Devant l'hécatombe de personnalités en ce début 2016 et les rétrospectives sur la vie de François Mitterrand qui, semble-t-il était anxieux mais curieux de savoir ce qu'il pouvait y avoir "après", j'ai décidé d'en dévoiler quelques secrets. Si "partir, c'est mourir un peu", si "mourir, c'est partir beaucoup", naître et mourir ne semblent pas si éloignés. Je me suis basée sur les échographies qui montrent que le bébé dort pendant l'accouchement, et les récits de NDE (near death expérience) qui parlent tous d'un tunnel et d'une lumière, ainsi que sur les derniers mots de mon père murmurant en vietnamien "maman" à la seconde même de sa mort.

Il commençait à faire très chaud là où elle était. Plus les jours passaient, plus elle se sentait à l'étroit. De plus, le bruit devenait insupportable, ce clapotis permanent autour d'elle, plus un son ininterrompu, pa-doum, pa-doum, pa-doum, qui s’accélérait parfois de façon impromptue lorsque son logis bougeait tellement qu'elle-même en avait le hoquet.

" Bon, se dit-elle, va falloir changer de crèmerie". Mais elle n'arrivait pas à se décider, difficile de quitter un lieu dont on a l'habitude, même s'il comporte des inconvénients.

Mais un jour, sans l'avoir le moins du monde prémédité, elle se sentit aspirée, pressée, poussée hors de son habitacle comme le dentifrice hors du tube, sans espoir d'y entrer à nouveau, on ne chantera jamais assez l'inéluctable destin du dentifrice...

Pressée, tellement pressée qu'elle s'attendait à avoir mal, et pourtant elle ne ressentait rien qu'un bien-être béat, une sorte de torpeur.
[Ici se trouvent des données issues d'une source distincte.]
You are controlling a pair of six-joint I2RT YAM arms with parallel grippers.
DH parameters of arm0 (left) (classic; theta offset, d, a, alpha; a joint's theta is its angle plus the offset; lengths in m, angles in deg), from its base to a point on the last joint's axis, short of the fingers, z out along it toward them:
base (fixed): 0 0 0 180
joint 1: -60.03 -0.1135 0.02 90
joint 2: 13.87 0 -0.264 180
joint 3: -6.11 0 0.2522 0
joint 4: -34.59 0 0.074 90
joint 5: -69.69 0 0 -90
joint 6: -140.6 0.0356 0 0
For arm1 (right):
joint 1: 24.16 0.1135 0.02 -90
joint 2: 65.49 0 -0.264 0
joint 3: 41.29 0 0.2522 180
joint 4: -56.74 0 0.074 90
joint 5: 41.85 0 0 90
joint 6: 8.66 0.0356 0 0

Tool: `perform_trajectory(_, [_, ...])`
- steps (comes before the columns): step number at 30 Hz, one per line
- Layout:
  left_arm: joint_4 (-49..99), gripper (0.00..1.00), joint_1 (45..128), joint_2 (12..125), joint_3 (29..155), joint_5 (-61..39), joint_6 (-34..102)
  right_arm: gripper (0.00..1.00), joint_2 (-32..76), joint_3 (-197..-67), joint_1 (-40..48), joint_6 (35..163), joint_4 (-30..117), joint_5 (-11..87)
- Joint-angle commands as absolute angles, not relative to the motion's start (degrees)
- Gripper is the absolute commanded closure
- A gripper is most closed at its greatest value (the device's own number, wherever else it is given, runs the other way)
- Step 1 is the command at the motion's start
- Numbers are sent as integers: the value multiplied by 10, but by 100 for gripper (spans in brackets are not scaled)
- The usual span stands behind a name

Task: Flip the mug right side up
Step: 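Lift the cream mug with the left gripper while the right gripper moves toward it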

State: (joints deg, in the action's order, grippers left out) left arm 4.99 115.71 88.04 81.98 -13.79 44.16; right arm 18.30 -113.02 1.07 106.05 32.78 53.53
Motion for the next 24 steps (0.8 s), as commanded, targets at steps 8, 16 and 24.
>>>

Elle aperçut au bout du tunnel une lumière blanche, puis s'endormit tandis que les contractions du tube la poussaient à l'extérieur.

Une sensation de froid la réveilla. Elle hurla et sa première vision fut celle, extasiée, d'un homme souriant qui s'exclamait: "Qu'elle est belle, c'est une petite fille! " Elle se sentit soulevée, emportée, posée sur un corps tiède et doux... Elle brailla un peu pour la forme, puis ouvrit les yeux et vit pour la première fois le regard de sa mère.

85 ans plus tard...

Il faisait très chaud dans cette chambre où on l'avait emmenée après sa chute dans l'escalier. Elle s'y sentait à l'étroit, elle qui avait toujours vécu dans une maison à étages, et voyagé à travers le monde. De plus, le bruit était insupportable, le clapotis des tuyauteries- ou de la perfusion, qui sait?- et le pa-doum, pa-doum- padoum incessant des talons des infirmières sur le carrelage. "Pourraient mettre des ballerines!", grommela-t-elle, car elle avait un fichu caractère. Enfin, fichu: tant qu'elle était encore belle, on lui trouvait "du caractère", c’était admirable. A présent, elle avait un fichu caractère... moins cool.

"Bon, se dit-elle, faudrait que je me décide à partir." Elle avait du mal à se décider, difficile de quitter une vie de 85 ans, même si elle devient inconfortable.

Mais un jour, sans l'avoir le moins du monde prémédité, elle se sentit glisser dans un tunnel où loin de souffrir, elle ressentait un bien-être béat, une sorte de torpeur. Elle aperçut une lumière blanche au bout de la pénombre et ferma les yeux pour ne pas en être éblouie. Une sensation de froid, comme un bienheureux engourdissement, l'envahit peu à peu. A la sortie du tunnel, gênée par la lumière, elle cligna des yeux, puis les ouvrit.

Son père et sa mère- morts depuis des décennies- lui souriaient aussi tendrement que lors de sa naissance. Elle tendit les bras "maman, papa!" et ils la serrèrent tendrement contre eux.